At all sites, the presence of dissolved oxygen in the lowermost sediment at below–deep water concentrations (Fig. F9) suggests that either (1) basement oxidation has occurred since seawater migrated into the formation or (2) oxygen has been lost to the overlying sediment along the flow path.

At the sites with oldest basement, alteration of the basement basalt continues on the timescale of formation fluid replacement. Natural gamma radiation (NGR) core logs, downhole NGR logs (Site U1368), and chemical analyses of the rock demonstrate that potassium has been consistently taken up during basalt alteration at all three sites where the basaltic basement was drilled (Sites U1365, U1367, and U1368) (Fig. F13). At the sites with deepest sediment (Site U1365, where basalt was drilled, plus Sites U1370 and U1371, where basalt was not drilled), dissolved potassium concentrations are noticeably lower in the deepest sediment than in the shallow sediment (Fig. F14), indicating that (1) dissolved potassium fluxes into the underlying basalt and (2) basalt alteration continues despite the great age of basement at all three sites (84–120, 74–79.5, and 71.5–73, respectively).

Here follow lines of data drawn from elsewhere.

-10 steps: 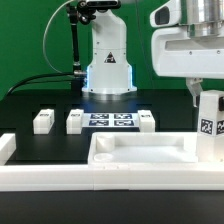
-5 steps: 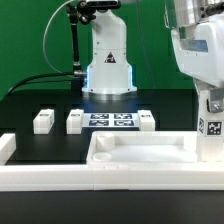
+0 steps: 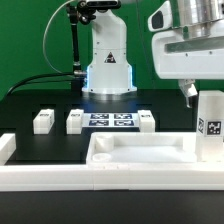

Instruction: Assemble desk

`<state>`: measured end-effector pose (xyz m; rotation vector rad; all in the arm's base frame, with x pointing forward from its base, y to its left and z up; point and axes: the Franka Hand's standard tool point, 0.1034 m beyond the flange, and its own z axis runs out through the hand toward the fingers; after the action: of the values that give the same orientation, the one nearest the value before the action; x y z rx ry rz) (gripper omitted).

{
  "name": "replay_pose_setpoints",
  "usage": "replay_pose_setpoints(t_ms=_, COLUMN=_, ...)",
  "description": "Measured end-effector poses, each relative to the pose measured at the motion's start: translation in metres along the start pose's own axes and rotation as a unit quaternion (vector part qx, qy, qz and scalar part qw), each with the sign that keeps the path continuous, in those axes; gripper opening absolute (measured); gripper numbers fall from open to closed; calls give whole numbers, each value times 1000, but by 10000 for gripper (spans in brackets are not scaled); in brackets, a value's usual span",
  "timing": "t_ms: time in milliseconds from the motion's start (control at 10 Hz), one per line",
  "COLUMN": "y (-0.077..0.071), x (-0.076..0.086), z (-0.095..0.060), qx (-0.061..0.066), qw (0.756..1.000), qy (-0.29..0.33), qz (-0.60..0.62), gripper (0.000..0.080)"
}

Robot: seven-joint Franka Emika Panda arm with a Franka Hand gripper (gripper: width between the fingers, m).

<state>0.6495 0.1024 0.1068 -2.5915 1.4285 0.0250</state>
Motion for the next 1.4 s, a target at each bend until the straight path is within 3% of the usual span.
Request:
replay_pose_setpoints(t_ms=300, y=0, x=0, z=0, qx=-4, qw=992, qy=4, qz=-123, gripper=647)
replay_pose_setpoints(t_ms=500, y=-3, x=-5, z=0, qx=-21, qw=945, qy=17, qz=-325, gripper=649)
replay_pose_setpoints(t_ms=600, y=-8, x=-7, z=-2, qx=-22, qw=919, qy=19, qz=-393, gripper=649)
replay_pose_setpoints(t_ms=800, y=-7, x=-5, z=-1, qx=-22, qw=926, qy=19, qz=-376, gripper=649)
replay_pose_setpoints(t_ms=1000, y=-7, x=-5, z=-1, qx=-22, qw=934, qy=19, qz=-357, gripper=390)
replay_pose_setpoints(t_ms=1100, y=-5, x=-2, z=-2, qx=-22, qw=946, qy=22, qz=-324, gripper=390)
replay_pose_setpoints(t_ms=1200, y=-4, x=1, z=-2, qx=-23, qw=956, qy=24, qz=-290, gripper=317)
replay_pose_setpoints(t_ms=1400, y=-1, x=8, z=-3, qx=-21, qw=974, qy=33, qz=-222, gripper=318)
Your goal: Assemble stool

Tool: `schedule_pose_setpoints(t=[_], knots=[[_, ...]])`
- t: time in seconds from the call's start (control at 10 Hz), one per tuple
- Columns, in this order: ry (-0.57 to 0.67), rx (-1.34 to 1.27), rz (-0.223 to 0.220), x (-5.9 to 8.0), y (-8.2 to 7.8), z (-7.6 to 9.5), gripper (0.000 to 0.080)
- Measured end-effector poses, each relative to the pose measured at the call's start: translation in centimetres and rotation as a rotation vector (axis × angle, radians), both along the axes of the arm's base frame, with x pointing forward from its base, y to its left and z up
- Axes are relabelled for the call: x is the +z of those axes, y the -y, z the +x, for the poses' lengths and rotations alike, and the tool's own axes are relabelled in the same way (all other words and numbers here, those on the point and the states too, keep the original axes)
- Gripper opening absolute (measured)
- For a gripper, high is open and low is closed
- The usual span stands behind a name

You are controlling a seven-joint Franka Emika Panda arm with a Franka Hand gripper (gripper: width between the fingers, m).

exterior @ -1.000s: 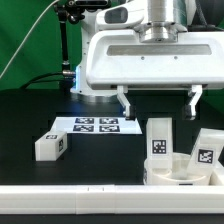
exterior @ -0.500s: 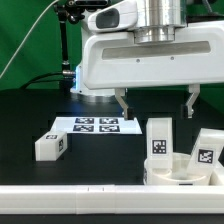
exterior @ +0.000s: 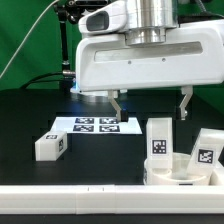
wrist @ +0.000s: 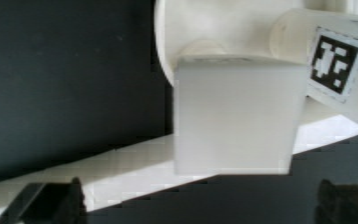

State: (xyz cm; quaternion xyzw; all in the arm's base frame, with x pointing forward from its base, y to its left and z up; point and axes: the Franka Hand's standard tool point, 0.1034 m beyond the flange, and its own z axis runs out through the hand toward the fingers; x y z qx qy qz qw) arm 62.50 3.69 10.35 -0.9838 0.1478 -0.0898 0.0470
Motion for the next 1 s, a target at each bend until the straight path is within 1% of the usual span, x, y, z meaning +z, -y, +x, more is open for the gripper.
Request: schedule_pose_setpoints(t=[0.2,0.5,0.7,0.8,1.0], knots=[[0.004,0.001,-0.006,-0.83,-0.24,-0.02,0.0649],[0.007,0.005,-0.01,-1.09,-0.08,0.04,0.0649],[0.01,0.014,-0.012,-1.0,-0.04,0.16,0.0383],[0.01,0.013,-0.012,-1.0,-0.04,0.16,0.033],[0.008,-0.01,-0.007,-1.0,-0.04,0.16,0.033]])
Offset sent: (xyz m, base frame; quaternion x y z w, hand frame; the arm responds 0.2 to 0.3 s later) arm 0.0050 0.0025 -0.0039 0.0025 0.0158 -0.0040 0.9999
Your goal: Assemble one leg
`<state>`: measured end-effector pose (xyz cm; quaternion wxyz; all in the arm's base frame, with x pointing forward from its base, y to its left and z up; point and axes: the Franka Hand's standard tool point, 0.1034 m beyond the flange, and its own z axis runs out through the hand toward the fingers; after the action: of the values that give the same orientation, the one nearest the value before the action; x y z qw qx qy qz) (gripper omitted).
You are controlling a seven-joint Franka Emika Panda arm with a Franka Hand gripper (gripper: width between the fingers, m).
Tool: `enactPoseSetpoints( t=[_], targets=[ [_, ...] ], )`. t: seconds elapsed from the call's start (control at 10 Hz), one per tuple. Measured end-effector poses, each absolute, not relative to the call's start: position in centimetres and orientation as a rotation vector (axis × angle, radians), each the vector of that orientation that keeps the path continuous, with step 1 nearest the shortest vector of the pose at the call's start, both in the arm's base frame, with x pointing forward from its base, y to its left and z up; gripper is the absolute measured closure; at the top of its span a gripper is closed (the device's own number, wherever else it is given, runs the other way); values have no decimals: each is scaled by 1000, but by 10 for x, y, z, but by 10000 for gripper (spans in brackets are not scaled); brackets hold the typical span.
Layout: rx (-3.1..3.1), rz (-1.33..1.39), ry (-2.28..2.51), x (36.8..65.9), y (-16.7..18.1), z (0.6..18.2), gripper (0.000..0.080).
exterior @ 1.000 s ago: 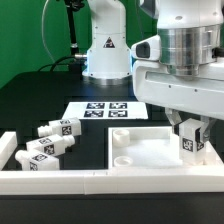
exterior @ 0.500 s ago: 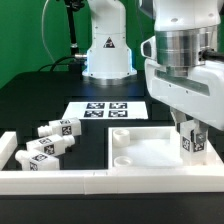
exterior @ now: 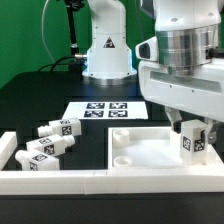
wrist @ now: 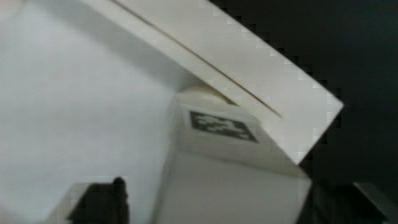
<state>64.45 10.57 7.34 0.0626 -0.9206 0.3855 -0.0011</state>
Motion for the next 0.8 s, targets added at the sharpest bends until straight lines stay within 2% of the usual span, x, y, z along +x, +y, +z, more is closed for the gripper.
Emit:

At all three sites where basement was rotary cored (Sites U1365, U1367, and U1368), secondary minerals provide evidence of both oxidative alteration (iron oxyhydroxide and celadonite) and oxygen-poor alteration (saponite and secondary sulfides). Some samples have undergone multiple stages of alteration. Late vein infills suggest that alteration may be continuous or at least occur intermittently throughout the life of the ocean crust. At Site U1365, the presence in the lowermost sediment of dissolved Mg at below–deep water concentrations and dissolved Ca at above–deep water concentrations indicates that basalt-water interaction in the form of Mg exchange for Ca has occurred since seawater migrated into the formation. This exchange may continue to drive late-stage calcite precipitation, despite the great age of basement at this site (80–120 Ma).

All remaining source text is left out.